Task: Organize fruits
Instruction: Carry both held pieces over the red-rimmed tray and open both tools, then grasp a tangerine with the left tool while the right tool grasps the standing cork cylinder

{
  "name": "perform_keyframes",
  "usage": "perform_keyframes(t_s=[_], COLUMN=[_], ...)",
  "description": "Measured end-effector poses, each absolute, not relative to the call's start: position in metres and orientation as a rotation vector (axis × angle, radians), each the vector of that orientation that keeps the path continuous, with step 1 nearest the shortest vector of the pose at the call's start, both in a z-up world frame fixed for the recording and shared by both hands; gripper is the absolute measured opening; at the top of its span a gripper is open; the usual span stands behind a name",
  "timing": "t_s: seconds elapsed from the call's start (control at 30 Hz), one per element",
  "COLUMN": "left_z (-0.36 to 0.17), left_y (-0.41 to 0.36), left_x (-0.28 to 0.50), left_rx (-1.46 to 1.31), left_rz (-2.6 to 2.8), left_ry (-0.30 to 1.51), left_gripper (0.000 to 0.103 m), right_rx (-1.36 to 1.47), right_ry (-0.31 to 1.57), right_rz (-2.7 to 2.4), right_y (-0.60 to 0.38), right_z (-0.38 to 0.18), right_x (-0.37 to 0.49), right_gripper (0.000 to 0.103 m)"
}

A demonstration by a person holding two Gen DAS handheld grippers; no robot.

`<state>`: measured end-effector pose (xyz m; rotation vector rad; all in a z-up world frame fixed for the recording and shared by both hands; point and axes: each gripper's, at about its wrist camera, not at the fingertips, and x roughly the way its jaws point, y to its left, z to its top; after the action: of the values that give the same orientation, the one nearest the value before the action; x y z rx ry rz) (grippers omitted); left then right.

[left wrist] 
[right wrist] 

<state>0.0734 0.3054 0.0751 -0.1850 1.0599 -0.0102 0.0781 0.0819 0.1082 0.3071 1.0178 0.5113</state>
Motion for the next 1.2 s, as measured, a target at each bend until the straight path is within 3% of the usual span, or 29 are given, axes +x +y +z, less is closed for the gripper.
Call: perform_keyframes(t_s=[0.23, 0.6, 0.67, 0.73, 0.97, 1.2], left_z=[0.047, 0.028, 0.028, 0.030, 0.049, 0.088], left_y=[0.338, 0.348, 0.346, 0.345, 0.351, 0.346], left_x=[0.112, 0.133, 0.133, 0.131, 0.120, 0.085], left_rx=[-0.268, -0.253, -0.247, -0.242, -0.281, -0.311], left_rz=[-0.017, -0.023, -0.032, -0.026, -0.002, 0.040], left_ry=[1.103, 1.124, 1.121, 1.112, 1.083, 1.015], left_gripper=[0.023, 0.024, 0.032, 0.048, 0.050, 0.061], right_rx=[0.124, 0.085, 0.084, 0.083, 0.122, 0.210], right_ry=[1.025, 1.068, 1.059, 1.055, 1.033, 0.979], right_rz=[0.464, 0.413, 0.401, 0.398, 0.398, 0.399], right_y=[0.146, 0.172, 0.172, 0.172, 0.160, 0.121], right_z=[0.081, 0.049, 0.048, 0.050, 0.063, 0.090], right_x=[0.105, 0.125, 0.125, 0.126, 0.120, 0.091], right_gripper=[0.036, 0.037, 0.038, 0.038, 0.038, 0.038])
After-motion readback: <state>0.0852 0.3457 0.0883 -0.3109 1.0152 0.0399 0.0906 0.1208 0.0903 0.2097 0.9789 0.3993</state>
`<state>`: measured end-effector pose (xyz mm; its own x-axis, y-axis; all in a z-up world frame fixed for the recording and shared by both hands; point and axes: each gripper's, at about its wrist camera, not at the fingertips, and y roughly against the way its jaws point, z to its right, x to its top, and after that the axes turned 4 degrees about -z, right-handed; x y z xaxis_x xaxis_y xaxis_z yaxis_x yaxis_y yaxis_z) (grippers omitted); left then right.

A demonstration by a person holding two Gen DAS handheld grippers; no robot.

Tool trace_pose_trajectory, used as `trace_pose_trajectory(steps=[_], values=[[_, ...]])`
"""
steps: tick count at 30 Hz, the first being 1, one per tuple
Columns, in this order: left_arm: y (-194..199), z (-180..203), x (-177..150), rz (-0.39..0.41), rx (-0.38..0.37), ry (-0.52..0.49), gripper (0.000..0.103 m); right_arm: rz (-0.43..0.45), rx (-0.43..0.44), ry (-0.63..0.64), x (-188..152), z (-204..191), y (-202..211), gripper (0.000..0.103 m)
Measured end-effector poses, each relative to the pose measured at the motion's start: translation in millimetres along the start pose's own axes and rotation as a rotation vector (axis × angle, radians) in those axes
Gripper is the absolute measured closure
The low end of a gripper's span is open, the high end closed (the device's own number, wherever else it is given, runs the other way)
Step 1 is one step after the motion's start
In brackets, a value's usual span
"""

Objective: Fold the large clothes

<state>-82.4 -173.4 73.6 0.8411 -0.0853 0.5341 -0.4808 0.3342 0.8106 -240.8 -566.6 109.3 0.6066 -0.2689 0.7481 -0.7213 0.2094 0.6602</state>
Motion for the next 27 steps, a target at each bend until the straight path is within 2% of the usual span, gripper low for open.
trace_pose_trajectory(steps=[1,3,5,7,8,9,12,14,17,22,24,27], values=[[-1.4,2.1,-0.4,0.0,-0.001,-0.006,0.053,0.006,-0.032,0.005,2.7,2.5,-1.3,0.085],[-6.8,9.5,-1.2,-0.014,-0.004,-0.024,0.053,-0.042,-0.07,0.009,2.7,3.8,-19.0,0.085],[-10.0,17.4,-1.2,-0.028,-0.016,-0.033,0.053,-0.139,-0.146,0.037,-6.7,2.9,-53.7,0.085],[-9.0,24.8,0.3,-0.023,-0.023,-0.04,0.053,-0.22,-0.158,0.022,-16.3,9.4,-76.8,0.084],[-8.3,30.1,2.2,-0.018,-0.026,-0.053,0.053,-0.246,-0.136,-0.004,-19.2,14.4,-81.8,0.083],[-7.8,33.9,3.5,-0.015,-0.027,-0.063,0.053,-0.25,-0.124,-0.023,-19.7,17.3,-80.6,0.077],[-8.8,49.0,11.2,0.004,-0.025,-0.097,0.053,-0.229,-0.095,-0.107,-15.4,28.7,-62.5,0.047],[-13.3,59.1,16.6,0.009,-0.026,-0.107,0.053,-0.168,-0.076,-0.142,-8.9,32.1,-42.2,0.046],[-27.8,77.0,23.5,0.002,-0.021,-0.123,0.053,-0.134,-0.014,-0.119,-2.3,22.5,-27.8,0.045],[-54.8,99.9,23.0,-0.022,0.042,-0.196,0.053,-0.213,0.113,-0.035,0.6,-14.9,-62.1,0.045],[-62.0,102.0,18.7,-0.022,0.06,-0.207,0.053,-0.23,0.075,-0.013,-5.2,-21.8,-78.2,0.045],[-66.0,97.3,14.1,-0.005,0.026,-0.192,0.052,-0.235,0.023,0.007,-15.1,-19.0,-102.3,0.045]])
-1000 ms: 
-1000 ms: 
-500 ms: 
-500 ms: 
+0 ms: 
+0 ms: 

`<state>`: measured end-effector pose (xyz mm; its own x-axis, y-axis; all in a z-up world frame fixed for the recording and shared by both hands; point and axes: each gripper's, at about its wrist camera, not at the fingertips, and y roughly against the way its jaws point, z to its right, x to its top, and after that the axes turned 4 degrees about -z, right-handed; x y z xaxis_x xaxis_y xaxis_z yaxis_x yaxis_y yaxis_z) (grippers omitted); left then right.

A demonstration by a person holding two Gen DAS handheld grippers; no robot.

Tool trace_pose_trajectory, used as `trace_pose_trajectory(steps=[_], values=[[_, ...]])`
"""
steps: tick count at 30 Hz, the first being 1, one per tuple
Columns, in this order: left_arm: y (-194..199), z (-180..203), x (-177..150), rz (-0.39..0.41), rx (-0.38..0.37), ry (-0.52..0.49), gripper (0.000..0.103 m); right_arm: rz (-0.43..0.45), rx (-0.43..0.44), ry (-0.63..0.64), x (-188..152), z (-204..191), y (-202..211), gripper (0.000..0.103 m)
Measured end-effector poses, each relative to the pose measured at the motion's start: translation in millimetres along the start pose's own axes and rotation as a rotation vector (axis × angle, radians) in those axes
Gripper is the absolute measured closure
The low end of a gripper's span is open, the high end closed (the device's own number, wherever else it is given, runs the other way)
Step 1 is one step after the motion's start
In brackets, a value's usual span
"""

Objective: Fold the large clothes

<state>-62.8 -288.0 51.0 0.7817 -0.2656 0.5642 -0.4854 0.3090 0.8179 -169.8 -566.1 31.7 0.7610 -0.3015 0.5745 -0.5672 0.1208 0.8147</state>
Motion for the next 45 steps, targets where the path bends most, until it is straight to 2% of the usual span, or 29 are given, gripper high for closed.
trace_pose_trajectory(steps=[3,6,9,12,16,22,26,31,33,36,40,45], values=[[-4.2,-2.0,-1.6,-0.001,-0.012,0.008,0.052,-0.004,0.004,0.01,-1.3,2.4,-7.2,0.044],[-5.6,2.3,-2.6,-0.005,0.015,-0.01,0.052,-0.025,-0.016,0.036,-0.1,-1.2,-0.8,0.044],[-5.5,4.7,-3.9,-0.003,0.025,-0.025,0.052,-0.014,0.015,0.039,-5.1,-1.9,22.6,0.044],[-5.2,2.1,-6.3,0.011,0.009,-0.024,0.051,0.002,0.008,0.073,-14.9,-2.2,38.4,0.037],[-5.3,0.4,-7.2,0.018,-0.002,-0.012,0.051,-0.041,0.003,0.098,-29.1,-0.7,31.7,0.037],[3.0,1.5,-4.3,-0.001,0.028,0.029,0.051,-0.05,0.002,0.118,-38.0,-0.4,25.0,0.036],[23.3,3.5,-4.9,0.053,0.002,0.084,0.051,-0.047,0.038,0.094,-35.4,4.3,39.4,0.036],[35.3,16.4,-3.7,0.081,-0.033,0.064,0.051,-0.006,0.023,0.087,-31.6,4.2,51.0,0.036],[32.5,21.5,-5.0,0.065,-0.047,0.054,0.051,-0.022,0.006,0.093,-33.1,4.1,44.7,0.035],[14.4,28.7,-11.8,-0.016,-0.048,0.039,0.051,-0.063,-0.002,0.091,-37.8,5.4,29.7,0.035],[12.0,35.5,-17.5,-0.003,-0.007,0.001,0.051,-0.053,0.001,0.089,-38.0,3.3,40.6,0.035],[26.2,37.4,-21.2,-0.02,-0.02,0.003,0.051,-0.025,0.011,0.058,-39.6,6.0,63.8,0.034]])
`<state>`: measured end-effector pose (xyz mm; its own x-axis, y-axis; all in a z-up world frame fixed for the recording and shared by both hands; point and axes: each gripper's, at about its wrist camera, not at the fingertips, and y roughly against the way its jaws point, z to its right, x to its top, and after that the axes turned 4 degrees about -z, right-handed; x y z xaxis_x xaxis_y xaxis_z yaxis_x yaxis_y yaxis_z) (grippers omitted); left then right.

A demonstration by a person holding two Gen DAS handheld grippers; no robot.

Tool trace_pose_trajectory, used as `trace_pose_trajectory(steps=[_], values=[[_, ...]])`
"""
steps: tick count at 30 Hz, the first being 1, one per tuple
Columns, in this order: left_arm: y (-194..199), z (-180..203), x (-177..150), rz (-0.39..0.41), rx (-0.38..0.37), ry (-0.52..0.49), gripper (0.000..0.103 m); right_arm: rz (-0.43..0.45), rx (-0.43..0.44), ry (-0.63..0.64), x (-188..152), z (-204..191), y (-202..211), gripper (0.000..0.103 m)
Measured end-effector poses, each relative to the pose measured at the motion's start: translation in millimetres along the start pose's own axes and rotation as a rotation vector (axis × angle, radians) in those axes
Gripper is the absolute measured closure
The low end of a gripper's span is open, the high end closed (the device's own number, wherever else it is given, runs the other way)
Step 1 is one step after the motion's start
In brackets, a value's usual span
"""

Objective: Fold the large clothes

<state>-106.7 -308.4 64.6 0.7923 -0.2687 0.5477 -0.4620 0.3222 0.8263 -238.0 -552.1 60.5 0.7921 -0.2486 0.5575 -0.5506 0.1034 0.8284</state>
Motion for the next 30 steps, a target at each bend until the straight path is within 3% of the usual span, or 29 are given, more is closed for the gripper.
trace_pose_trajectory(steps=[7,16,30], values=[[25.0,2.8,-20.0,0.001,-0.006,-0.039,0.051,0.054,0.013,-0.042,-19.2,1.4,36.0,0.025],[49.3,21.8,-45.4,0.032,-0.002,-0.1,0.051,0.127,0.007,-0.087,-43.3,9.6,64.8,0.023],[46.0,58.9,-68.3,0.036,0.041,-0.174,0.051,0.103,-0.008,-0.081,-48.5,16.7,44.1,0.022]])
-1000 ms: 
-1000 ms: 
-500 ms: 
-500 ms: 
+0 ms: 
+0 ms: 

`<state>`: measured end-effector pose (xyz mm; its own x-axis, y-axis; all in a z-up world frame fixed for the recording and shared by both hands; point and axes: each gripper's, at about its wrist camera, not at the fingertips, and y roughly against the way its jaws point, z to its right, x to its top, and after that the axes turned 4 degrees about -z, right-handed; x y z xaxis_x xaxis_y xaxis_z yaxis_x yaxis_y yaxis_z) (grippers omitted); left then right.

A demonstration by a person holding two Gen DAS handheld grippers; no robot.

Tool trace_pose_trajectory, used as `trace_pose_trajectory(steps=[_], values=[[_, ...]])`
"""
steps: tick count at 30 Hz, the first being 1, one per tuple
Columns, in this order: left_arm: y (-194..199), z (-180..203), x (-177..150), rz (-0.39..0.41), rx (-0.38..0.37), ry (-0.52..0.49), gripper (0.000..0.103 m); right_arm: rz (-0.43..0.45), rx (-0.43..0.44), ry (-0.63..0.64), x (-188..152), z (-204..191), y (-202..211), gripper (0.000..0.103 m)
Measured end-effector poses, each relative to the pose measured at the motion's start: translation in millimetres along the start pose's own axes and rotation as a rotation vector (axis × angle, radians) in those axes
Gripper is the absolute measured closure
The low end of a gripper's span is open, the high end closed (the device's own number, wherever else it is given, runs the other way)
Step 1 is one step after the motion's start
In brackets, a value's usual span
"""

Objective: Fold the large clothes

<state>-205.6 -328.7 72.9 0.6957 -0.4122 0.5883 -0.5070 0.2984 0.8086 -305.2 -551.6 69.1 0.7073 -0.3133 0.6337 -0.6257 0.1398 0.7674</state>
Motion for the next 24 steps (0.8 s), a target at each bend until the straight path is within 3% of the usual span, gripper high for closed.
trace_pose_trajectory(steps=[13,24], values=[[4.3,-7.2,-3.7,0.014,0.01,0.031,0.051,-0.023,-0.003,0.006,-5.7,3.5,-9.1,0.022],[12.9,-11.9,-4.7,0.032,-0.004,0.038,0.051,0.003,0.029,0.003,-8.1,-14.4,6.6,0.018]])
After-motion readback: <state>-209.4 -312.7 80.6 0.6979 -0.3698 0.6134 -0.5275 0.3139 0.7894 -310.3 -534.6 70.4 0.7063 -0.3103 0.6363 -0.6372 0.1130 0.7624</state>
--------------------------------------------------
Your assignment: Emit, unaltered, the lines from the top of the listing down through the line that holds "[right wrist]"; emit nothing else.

Finished exercise:
Task: Organize fruits
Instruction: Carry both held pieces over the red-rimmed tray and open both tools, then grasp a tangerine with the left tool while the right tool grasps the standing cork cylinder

{
  "name": "perform_keyframes",
  "usage": "perform_keyframes(t_s=[_], COLUMN=[_], ...)",
  "description": "Measured end-effector poses, each absolute, not relative to the call's start: position in metres and orientation as a rotation vector (axis × angle, radians), each the vector of that orientation that keeps the path continuous, with step 1 nearest the shortest vector of the pose at the call's start, both in a z-up world frame fixed for the recording and shared by both hands; gripper is the absolute measured opening; at the top of its span a gripper is open; the usual span stands behind a name",
  "timing": "t_s: seconds elapsed from the call's start (control at 30 Hz), one per element",
  "COLUMN": "left_z (-0.36 to 0.17), left_y (-0.41 to 0.36), left_x (-0.28 to 0.50), left_rx (-1.46 to 1.31), left_rz (-2.6 to 2.8), left_ry (-0.30 to 1.51), left_gripper (0.000 to 0.103 m), right_rx (-1.36 to 1.47), right_ry (-0.31 to 1.57), right_rz (-2.7 to 2.4), right_y (-0.60 to 0.38), right_z (-0.38 to 0.18), right_x (-0.37 to 0.49), right_gripper (0.000 to 0.103 m)"
}

A demonstration by a person holding two Gen DAS handheld grippers; no robot.

`<state>`: measured end-effector pose (xyz m; rotation vector rad; all in a z-up world frame fixed for the recording and shared by both hands; point and axes: each gripper's, at about its wrist camera, not at the fingertips, and x roughly the way its jaws point, y to its left, z to its top; after the action: of the values that give the same orientation, the one nearest the value before the action; x y z rx ry rz) (grippers omitted); left then right.

[left wrist] 
[right wrist] 

That is the entire output.